Task to complete ▸
Restate word for word the lines that begin the listing and end with the line holding "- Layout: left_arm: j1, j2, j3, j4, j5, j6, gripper".

====== Source material

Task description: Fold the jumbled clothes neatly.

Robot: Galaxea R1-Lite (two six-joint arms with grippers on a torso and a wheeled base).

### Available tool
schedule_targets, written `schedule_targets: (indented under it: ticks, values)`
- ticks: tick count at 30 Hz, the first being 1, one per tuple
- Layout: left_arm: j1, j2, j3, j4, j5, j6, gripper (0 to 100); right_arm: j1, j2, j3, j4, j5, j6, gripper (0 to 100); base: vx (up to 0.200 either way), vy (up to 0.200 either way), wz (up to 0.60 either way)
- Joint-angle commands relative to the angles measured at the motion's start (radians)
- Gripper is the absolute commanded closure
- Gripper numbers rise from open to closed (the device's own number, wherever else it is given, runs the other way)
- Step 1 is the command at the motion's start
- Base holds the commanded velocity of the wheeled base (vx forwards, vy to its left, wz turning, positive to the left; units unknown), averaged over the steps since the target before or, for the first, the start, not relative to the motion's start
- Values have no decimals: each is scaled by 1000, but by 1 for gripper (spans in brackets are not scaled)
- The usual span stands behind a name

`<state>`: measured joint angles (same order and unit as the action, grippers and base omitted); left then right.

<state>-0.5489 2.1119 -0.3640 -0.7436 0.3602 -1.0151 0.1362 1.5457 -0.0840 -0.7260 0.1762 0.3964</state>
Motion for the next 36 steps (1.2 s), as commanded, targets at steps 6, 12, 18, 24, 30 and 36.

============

The answer ▸
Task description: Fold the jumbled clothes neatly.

Robot: Galaxea R1-Lite (two six-joint arms with grippers on a torso and a wheeled base).

### Available tool
schedule_targets, written `schedule_targets: (indented under it: ticks, values)`
- ticks: tick count at 30 Hz, the first being 1, one per tuple
- Layout: left_arm: j1, j2, j3, j4, j5, j6, gripper (0 to 100); right_arm: j1, j2, j3, j4, j5, j6, gripper (0 to 100); base: vx (up to 0.200 either way), vy (up to 0.200 either way), wz (up to 0.60 either way)

That concludes the response.